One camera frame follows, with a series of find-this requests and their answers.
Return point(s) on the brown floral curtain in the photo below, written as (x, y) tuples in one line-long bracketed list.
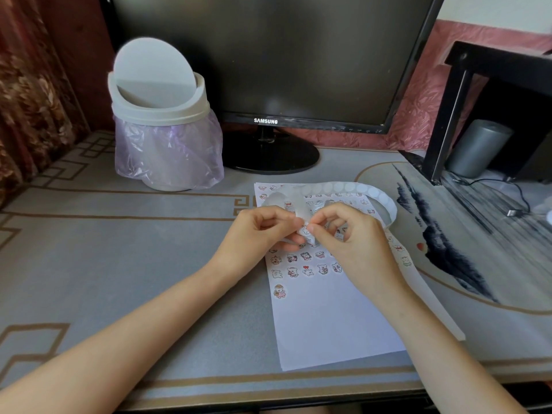
[(30, 103)]

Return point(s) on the white cartoon sticker paper sheet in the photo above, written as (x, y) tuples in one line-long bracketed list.
[(327, 323)]

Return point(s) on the person's right thumb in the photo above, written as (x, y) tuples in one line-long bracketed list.
[(321, 236)]

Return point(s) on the grey cylindrical speaker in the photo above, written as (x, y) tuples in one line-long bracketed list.
[(478, 148)]

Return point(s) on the person's right hand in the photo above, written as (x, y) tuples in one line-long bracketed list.
[(366, 254)]

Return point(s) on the black computer monitor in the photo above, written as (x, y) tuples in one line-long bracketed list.
[(280, 60)]

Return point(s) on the person's right forearm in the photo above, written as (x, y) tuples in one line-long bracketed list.
[(440, 353)]

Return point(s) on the grey patterned desk mat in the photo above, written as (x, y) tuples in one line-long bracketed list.
[(108, 254)]

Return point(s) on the person's left thumb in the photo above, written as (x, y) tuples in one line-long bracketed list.
[(287, 226)]

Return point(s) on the person's left hand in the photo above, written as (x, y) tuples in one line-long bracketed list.
[(250, 245)]

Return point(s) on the purple plastic bin bag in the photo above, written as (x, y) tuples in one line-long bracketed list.
[(172, 155)]

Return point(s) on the person's left forearm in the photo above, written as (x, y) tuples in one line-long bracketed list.
[(129, 336)]

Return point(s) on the white swing-lid desktop trash bin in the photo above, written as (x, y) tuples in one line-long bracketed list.
[(151, 90)]

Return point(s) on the white round dot sticker strip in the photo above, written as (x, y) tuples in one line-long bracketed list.
[(345, 188)]

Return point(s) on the black shelf stand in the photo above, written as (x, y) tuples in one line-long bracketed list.
[(496, 64)]

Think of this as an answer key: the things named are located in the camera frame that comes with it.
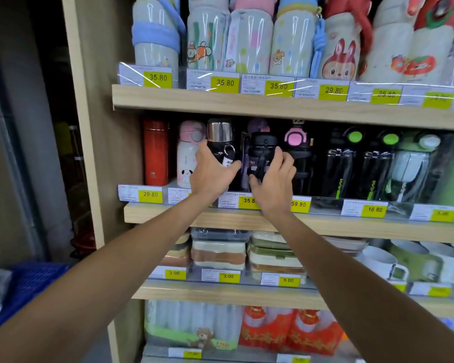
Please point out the white bottle with pink lid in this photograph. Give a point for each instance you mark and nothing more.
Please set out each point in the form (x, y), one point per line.
(187, 151)

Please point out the glass pack with bear label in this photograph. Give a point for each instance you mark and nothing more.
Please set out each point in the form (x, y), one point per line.
(191, 325)

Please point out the white mug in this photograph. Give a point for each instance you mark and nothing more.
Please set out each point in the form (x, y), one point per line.
(444, 262)
(378, 260)

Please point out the person's left hand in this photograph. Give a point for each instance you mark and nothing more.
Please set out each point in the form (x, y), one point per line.
(210, 177)

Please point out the person's right forearm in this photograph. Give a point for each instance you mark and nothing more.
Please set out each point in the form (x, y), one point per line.
(355, 291)

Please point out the white bottle with tomato print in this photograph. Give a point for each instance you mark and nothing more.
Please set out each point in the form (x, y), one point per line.
(429, 49)

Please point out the kids bottle with fish print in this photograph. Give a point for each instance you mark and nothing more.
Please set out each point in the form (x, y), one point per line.
(207, 37)

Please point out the blue plastic crate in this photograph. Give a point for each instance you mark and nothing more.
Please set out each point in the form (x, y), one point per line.
(26, 287)

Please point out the black bottle with silver lid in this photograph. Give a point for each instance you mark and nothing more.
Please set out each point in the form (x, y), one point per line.
(220, 134)

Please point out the wooden shelf unit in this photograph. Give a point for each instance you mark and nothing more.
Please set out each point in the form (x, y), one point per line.
(98, 109)

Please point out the black bottle with green button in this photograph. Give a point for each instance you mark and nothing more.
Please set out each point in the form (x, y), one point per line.
(376, 170)
(340, 166)

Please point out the red plastic stool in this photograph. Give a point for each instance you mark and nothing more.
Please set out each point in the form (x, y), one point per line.
(84, 243)

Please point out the red thermos bottle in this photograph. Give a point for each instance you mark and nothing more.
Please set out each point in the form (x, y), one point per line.
(156, 154)

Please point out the kids bottle with bear print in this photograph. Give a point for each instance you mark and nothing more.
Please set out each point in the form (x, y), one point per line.
(292, 41)

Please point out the red patterned cup pack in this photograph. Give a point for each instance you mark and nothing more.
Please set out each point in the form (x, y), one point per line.
(265, 328)
(314, 332)

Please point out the clear rail with price labels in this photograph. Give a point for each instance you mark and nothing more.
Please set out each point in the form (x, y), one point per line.
(230, 276)
(363, 208)
(185, 353)
(249, 85)

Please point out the kids bottle with pink cap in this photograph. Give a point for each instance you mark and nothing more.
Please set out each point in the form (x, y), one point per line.
(249, 41)

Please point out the brown and white food container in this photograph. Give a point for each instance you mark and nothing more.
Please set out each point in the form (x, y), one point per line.
(218, 253)

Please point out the person's left forearm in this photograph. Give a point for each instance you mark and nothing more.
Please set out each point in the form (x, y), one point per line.
(98, 279)

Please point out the person's left thumb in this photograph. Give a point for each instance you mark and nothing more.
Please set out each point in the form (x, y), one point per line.
(232, 168)

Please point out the kids bottle with rabbit print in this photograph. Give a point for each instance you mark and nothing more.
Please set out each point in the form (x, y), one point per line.
(340, 49)

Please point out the person's right thumb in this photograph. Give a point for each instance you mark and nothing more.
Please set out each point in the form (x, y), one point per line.
(255, 183)

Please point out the green mug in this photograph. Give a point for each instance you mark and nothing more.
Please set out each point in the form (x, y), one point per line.
(414, 258)

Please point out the green and white food container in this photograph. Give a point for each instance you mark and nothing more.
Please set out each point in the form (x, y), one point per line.
(272, 258)

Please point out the person's right hand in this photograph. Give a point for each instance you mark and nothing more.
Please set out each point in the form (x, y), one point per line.
(274, 188)

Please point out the black bottle with pink lid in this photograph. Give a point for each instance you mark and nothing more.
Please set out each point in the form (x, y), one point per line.
(297, 140)

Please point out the clear bottle with white button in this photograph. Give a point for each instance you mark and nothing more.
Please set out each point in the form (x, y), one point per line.
(412, 170)

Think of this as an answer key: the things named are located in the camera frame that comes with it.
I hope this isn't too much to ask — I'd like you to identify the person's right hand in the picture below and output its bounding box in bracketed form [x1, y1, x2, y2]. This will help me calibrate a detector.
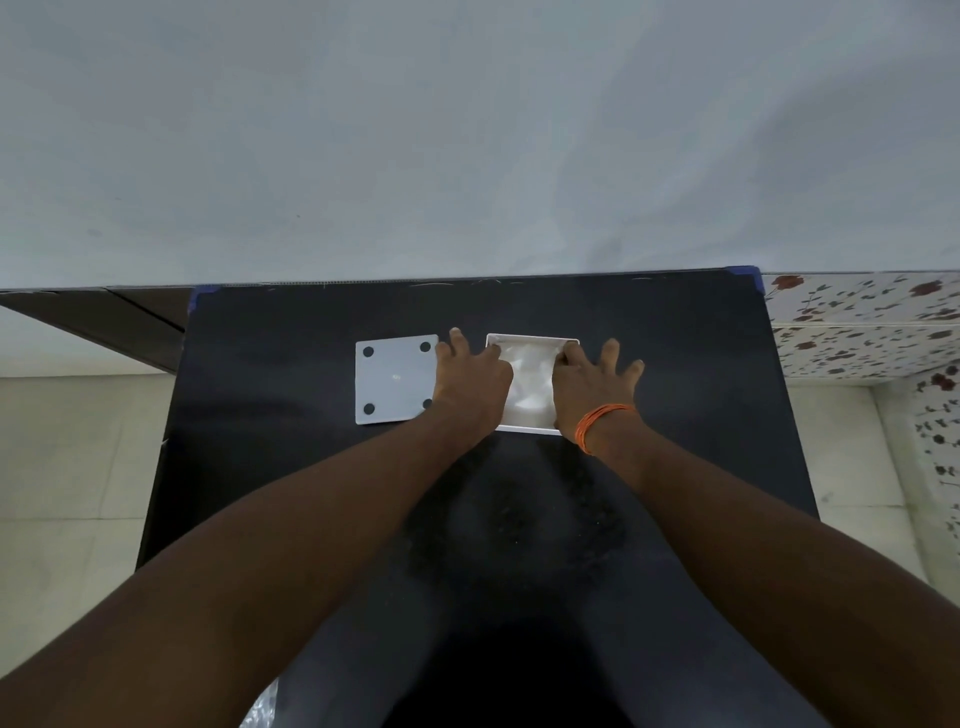
[551, 337, 646, 438]

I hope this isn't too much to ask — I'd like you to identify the person's left hand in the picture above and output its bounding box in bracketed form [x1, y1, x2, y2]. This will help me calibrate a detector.
[431, 327, 516, 449]

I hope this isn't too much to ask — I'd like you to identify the white box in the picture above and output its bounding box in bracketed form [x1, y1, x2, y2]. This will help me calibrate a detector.
[485, 333, 581, 437]

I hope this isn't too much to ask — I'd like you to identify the person's left forearm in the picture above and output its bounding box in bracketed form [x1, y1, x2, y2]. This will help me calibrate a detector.
[0, 408, 496, 728]

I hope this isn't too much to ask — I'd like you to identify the person's right forearm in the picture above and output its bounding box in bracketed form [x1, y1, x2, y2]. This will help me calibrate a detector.
[588, 412, 960, 728]

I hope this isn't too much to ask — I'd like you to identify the white lid with black dots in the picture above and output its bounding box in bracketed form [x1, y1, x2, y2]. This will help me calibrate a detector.
[354, 333, 441, 427]

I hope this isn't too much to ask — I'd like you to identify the white plastic wrap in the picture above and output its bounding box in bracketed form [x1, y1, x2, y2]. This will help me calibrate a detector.
[491, 337, 573, 429]

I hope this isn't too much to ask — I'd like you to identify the floral patterned counter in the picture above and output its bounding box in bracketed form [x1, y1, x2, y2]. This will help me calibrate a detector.
[762, 270, 960, 541]

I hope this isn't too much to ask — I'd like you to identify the dark brown wooden furniture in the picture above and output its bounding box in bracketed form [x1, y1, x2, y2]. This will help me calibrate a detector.
[0, 285, 194, 375]

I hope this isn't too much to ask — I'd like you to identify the clear plastic bag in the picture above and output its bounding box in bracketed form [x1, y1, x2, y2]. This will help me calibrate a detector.
[238, 678, 280, 728]

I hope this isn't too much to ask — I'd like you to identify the orange thread bracelet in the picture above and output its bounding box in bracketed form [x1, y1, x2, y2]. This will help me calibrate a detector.
[573, 402, 639, 457]

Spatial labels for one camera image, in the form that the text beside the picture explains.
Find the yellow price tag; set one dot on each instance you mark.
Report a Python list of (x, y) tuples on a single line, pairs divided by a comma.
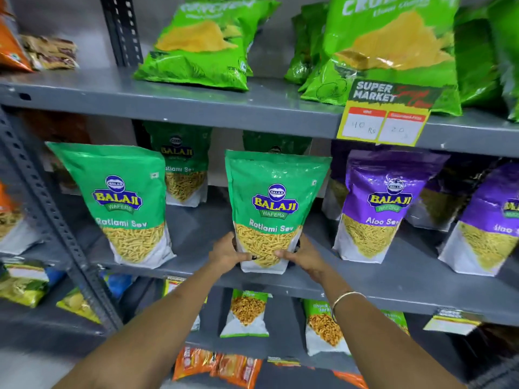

━━━

[To do]: Extract, from the material above, each line holding the word "food".

[Solution]:
Please point out the brown and white food container in this photograph. Give a point for each instance you mark and nothing more.
Please point out the green and white food container in this photograph. Give a point for each instance you mark and nothing more.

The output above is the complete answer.